Jobs act, Pd contro Pd e Renzi pronto a perdere la faccia in cambio del rientro
Il terzo tempo della “partita del cuore” tra cantanti e parlamentari ci ha regalato un tentativo di riavvicinamento tra Renzi e la Schlein. Un abbraccio che nel fronte del campo largo non è stato apprezzato da Conte che proprio da Renzi ha subito l’ultima spintarella per concludere la disastrosa esperienza del Governo Conte 2. Mentre Calenda resta fermo con le quattro frecce accese al centro della carreggiata, i talent scout di Salis e Soumahoro spingono la nascente coalizione sempre più a sinistra.
Il fallimento elettorale di Stati Uniti d’Europa e il dibattito aperto sull’obiettivo di occupare un presunto spazio elettorale al centro hanno spinto l’abolitore delle Province a compiere un triplo salto carpiato per tornare laddove ci sono i voti.
Sempre i dati confermano che dal 2015 il precariato non sia aumentato, escludendo il periodo della pandemia, si registra, con il Governo Meloni, un record storico di occupati che riguarda soprattutto giovani, donne e occupati al sud.

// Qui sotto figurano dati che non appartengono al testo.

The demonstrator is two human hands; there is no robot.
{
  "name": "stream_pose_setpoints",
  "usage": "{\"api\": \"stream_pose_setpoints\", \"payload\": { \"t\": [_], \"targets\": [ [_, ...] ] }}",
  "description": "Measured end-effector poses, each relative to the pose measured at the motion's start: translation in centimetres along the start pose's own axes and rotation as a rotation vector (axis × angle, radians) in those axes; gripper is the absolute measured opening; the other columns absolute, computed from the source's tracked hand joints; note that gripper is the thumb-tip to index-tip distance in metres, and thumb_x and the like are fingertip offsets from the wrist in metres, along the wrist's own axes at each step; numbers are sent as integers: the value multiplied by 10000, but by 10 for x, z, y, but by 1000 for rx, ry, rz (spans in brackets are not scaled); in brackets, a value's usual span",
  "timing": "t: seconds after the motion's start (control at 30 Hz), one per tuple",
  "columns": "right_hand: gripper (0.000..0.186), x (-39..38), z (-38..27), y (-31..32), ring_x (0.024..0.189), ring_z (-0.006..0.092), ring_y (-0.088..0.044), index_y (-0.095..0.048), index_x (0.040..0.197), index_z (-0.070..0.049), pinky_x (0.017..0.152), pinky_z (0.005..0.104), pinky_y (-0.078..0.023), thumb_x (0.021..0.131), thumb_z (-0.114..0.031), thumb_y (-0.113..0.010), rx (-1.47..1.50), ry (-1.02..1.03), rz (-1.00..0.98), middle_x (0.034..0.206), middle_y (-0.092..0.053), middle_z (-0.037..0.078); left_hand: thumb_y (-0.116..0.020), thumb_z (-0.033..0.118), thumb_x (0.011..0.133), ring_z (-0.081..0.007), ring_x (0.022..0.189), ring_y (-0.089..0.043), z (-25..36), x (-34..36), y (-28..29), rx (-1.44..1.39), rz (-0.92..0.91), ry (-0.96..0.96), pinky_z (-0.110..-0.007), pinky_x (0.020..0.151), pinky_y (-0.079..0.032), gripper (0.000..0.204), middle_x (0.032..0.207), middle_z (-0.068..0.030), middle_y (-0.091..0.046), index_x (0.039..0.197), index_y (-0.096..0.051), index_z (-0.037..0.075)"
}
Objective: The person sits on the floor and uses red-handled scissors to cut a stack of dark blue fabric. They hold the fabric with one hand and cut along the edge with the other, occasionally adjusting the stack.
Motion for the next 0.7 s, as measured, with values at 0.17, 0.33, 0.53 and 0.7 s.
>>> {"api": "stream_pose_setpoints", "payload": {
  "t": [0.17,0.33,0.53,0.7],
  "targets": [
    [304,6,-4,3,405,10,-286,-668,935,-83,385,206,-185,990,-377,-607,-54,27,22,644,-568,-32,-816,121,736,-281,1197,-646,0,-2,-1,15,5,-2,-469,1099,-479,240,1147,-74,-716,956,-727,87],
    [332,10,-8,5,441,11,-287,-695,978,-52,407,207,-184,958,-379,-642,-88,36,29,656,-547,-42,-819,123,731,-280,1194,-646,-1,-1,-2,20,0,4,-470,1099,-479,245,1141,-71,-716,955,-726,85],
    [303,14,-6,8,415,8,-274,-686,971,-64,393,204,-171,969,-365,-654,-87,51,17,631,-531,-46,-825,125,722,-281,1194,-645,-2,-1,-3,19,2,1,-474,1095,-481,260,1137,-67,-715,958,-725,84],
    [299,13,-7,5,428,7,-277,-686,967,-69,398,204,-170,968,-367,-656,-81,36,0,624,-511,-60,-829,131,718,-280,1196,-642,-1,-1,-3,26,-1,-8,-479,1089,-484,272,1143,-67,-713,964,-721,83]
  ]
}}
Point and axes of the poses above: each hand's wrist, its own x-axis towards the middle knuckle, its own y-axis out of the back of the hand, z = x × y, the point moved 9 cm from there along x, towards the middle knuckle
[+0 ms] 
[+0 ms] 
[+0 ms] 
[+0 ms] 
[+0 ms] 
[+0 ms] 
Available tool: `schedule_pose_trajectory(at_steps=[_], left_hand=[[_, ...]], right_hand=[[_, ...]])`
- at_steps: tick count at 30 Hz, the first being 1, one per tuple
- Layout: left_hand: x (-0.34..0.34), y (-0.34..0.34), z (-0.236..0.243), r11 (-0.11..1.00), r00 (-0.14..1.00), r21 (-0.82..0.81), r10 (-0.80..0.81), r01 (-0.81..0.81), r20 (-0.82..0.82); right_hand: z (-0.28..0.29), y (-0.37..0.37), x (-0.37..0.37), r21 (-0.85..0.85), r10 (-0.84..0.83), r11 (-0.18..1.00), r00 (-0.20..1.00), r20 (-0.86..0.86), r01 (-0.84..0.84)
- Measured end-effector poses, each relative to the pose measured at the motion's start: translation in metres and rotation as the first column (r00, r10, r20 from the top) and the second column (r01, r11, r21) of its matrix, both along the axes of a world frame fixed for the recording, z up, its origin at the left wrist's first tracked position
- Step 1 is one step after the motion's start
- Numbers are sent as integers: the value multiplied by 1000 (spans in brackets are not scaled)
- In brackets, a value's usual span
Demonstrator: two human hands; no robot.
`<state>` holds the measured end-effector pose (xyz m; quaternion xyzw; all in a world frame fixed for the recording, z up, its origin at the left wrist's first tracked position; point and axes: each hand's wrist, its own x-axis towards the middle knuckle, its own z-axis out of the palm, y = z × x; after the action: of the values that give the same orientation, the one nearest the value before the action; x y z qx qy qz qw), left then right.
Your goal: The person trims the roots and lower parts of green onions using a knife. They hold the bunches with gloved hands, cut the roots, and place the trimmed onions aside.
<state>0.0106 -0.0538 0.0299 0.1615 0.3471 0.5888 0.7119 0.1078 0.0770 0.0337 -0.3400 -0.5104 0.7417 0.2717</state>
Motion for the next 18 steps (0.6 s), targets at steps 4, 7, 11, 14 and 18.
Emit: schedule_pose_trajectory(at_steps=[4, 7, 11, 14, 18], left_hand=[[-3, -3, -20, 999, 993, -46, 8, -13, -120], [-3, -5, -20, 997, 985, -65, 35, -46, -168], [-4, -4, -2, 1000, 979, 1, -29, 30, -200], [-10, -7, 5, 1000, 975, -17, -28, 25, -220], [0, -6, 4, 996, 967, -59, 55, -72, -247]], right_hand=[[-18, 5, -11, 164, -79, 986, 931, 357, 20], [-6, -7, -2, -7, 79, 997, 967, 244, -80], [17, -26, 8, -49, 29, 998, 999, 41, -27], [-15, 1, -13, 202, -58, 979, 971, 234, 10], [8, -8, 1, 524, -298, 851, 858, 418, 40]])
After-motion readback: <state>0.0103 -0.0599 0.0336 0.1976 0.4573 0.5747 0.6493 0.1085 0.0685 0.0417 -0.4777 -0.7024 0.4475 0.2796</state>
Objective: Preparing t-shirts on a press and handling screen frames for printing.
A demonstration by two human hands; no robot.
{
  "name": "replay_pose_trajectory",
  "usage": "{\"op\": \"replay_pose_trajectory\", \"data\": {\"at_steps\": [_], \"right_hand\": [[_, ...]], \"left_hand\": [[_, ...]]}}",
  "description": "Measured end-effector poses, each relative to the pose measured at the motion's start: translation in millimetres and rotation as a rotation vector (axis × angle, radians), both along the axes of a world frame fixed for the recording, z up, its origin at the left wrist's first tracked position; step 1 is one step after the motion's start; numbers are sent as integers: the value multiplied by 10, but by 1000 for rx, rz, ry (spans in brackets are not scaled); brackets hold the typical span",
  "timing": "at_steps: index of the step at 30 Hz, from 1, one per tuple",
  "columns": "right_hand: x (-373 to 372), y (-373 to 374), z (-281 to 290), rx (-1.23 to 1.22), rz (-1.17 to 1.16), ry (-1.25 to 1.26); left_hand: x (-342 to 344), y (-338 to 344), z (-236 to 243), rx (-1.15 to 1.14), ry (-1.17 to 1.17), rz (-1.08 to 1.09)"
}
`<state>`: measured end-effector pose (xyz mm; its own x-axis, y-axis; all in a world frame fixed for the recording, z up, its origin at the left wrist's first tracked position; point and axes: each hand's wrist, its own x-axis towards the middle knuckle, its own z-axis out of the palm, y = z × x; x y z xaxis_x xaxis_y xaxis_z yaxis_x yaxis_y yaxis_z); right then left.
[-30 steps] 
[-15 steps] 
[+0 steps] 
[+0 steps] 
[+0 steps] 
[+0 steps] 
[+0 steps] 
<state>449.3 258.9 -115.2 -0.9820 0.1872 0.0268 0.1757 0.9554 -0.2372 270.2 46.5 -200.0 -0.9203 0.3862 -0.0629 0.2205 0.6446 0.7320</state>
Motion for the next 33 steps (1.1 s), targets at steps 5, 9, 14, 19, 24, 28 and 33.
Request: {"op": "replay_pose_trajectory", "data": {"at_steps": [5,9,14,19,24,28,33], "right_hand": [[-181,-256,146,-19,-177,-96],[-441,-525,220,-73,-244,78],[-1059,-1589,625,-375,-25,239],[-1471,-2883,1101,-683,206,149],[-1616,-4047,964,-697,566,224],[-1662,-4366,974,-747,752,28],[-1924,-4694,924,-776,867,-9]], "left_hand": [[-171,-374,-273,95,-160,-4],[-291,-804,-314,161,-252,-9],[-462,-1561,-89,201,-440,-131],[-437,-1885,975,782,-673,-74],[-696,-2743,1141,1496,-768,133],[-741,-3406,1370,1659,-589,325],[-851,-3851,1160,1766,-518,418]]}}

Infatti, a marzo del 2015 i lavoratori erano poco più di 22 milioni, mentre a marzo di questo anno sono saliti a 23.849.000. Nello stesso periodo gli assunti a tempo determinato sono saliti da 14.316.00 a quasi 16 milioni.
Ma senza voti e con il fallimento registrato alle europee l’ex Sindaco di Firenze ha bisogno di una nuova casa nella quale conquistare seggi e provviste per restare in piedi di fronte ad una coalizione, quella di centro destra, che fino a prova contraria, ha una leader forte, è unita e soprattutto legittimata dal voto.
Bisogna domandarsi quindi quali saranno le prossime azioni di Matteo Renzi: tornerà ad abbracciare anche Conte? abbandonerà la sua vena riformista sposando la posizione ideologica della CGIL e del Partito Democratico contro il suo Jobs Act? E cosa faranno i membri dell’attuale Pd che quel provvedimento lo hanno votato? Bonaccini, Padoan, Madia, Orlando, Franceschini anche loro sono pronti a rinnegare il provvedimento in nome dell’ideologia imposta dal sindacato?
A dire il vero molti parlamentari del Partito democratico, già protagonisti con ruoli centrali nel Governo Renzi, hanno manifestato, anche pubblicamente, che la sottoscrizione del referendum da parte della Segretaria non è stato un atto gradito, anzi, nel rivendicare libertà di voto nelle aule di Palazzo Madama e Palazzo Montecitorio hanno sottolineato quanto la mossa sia stata fastidiosa. Schlein dal canto suo ci ha tenuto a rimarcare che: “Non potrei far diversamente visto che è un punto qualificante della mozione con cui ho vinto le primarie l’anno scorso”, “Io nel 2015 ero in piazza con la Cgil contro l’abolizione dell’articolo 18”.
Il duo Landini – Schlein mette paura agli investitori italiani e stranieri che giudicano la proposta come un enorme passo indietro che finge di mirare alla stabilità dei posti di lavoro ma in realtà, se votata, provocherà maggiore precarietà. Inoltre, va considerato che il mondo del lavoro ha subito dei cambiamenti enormi, non solo nel post covid, ma anche per le mutate esigenze del lavoratore e dei datori di lavoro. Le risorse umane, oggi, sono merce rara da formare e da arricchire di competenze.
Occorre guardare al futuro con la volontà di programmare percorsi formativi connessi con il lavoro e ragionati in simbiosi con tutti gli addetti ai lavori dell’istruzione, del mondo produttivo e delle parti sociali. Di fronte a questa sfida l’obiettivo del “Pd di Landini” di abbattere il Jobs Act appare anacronistica e priva di amore per l’interesse nazionale.